# Movie Recommendation System Using Scikit-Learn

There are many types of recommender systems:
+ **Collaborative filtering** : The main idea behind these methods is to use other users’ preferences and taste to recommend new items to a user. The usual procedure is to find similar users (or items) to recommend new items which were liked by those users, and which presumably will also be liked by the user being recommended.
+ **Content-Based filtering** : Content-based filtering methods are based on a description of the item and a profile of the user's preferences.
+ **Hybrid** : Includes techniques combining collaborative filtering, content based and other possible approaches. Nowadays most recommender systems are hybrid.

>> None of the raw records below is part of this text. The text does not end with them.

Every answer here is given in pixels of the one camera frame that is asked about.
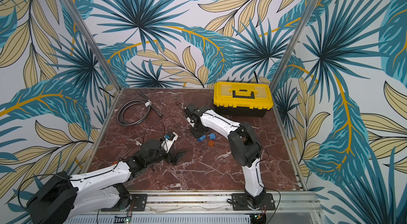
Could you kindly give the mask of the orange lego brick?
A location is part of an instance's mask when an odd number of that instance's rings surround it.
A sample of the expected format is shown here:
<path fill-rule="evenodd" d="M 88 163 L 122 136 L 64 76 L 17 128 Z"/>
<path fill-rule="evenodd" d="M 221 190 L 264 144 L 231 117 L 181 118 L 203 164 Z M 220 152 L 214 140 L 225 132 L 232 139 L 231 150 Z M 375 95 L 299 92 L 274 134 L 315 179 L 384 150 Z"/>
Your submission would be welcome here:
<path fill-rule="evenodd" d="M 210 140 L 210 141 L 208 142 L 208 146 L 214 147 L 214 145 L 215 145 L 215 141 L 214 141 L 214 140 Z"/>

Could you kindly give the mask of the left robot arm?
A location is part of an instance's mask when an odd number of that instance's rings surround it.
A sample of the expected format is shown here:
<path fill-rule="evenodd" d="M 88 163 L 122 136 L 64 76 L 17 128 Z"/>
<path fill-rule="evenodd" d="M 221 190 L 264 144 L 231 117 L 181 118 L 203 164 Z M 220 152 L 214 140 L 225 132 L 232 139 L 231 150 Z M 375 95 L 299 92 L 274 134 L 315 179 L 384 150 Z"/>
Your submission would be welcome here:
<path fill-rule="evenodd" d="M 185 152 L 172 151 L 173 142 L 152 139 L 134 155 L 106 168 L 72 176 L 66 172 L 53 175 L 26 204 L 32 222 L 62 224 L 91 211 L 129 211 L 135 200 L 125 183 L 162 161 L 178 164 Z"/>

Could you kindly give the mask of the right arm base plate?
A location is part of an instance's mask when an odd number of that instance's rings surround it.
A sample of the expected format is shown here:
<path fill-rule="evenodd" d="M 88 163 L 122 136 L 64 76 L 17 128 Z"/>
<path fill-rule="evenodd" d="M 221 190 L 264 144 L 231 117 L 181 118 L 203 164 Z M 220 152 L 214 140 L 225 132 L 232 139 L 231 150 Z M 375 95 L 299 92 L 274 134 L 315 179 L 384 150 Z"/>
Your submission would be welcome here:
<path fill-rule="evenodd" d="M 275 210 L 275 200 L 272 194 L 266 193 L 258 197 L 252 197 L 246 193 L 233 193 L 227 200 L 234 211 L 260 211 Z"/>

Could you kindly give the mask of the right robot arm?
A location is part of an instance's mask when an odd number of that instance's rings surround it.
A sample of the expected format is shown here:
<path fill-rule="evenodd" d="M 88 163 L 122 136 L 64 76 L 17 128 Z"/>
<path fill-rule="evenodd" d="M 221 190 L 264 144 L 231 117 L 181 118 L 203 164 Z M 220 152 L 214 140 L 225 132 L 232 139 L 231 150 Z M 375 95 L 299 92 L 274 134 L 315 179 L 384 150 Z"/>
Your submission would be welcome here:
<path fill-rule="evenodd" d="M 213 130 L 227 139 L 234 160 L 242 167 L 246 204 L 253 210 L 261 208 L 267 194 L 260 170 L 263 147 L 251 124 L 234 122 L 206 106 L 189 104 L 181 109 L 195 138 Z"/>

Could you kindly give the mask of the dark blue lego brick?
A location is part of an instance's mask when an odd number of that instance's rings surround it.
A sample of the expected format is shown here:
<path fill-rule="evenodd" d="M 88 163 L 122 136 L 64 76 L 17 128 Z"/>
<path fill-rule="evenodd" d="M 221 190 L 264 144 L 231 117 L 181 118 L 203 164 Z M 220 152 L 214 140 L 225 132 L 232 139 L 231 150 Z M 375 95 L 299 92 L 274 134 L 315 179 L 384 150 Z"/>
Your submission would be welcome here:
<path fill-rule="evenodd" d="M 206 135 L 202 135 L 201 137 L 199 137 L 197 140 L 199 141 L 199 142 L 202 142 L 202 141 L 204 141 L 206 139 Z"/>

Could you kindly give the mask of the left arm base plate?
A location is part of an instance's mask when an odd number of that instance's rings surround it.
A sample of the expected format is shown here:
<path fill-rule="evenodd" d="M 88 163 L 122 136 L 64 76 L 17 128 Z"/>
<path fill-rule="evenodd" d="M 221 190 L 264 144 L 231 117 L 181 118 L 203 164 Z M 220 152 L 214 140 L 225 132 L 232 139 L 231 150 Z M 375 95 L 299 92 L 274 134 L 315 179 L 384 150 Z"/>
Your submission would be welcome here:
<path fill-rule="evenodd" d="M 111 208 L 102 208 L 102 212 L 113 212 L 113 211 L 136 211 L 142 212 L 145 211 L 147 203 L 147 194 L 131 194 L 129 196 L 125 196 L 123 199 L 120 198 L 118 203 L 116 203 Z"/>

### Our Movie Recommender System

We are using a hybrid approach in our recommender system - content-based filtering using a TF-IDF vectorizer and then Collaborative filtering using Nearest Neighbor Algorithm to make movie recommendations.

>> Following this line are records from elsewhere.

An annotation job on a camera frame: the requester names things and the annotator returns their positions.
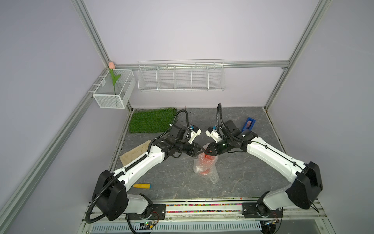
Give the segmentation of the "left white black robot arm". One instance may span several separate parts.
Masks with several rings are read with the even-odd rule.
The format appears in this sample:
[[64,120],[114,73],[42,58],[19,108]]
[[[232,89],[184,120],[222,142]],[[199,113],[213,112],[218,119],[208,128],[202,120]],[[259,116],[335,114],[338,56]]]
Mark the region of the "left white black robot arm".
[[203,147],[194,141],[200,133],[199,127],[190,124],[187,110],[177,111],[169,129],[153,138],[145,153],[120,169],[105,170],[99,175],[85,222],[91,224],[103,218],[113,221],[122,214],[151,218],[154,213],[151,199],[127,192],[146,172],[167,158],[177,159],[182,154],[195,157],[203,152]]

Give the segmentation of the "clear bubble wrap sheet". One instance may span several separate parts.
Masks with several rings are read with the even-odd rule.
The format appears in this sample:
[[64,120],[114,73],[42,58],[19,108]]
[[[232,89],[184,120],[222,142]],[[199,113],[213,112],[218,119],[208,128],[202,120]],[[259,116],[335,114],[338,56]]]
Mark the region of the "clear bubble wrap sheet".
[[197,175],[211,180],[213,184],[219,181],[219,175],[216,168],[218,156],[206,155],[204,152],[200,153],[194,160],[193,170]]

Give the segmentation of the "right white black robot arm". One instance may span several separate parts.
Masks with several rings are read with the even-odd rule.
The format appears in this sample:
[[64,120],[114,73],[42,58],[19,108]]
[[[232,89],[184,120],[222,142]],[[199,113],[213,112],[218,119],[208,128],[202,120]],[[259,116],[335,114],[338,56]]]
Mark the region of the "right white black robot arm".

#### The Movielens Dataset

The dataset can be found here - https://grouplens.org/datasets/movielens/

---

### Import packages and read the data

In [1]:
import numpy as np
import pandas as pd
import warnings

warnings.filterwarnings('ignore')
pd.set_option('display.max_colwidth', None) # don't truncate the columns of the data frame while printing

In [2]:
ratings = pd.read_csv('rating.csv')

In [3]:
ratings.head()

Unnamed: 0,userId,movieId,rating,timestamp
0,1,2,3.5,2005-04-02 23:53:47
1,1,29,3.5,2005-04-02 23:31:16
2,1,32,3.5,2005-04-02 23:33:39
3,1,47,3.5,2005-04-02 23:32:07
4,1,50,3.5,2005-04-02 23:29:40


In [4]:
movies = pd.read_csv('movie.csv', index_col='movieId')
movies.head()

Unnamed: 0_level_0,title,genres
movieId,Unnamed: 1_level_1,Unnamed: 2_level_1
1,Toy Story (1995),Adventure|Animation|Children|Comedy|Fantasy
2,Jumanji (1995),Adventure|Children|Fantasy
3,Grumpier Old Men (1995),Comedy|Romance
4,Waiting to Exhale (1995),Comedy|Drama|Romance
5,Father of the Bride Part II (1995),Comedy


---

### Manipulating the Genres column

**Genres are present with a '|' delimiter which will cause problems as we start applying ML Models. Thus, we change it to string type and comma separated entity**

In [5]:
# Break up the big genre string into a string array
movies['genres'] = movies['genres'].str.split('|')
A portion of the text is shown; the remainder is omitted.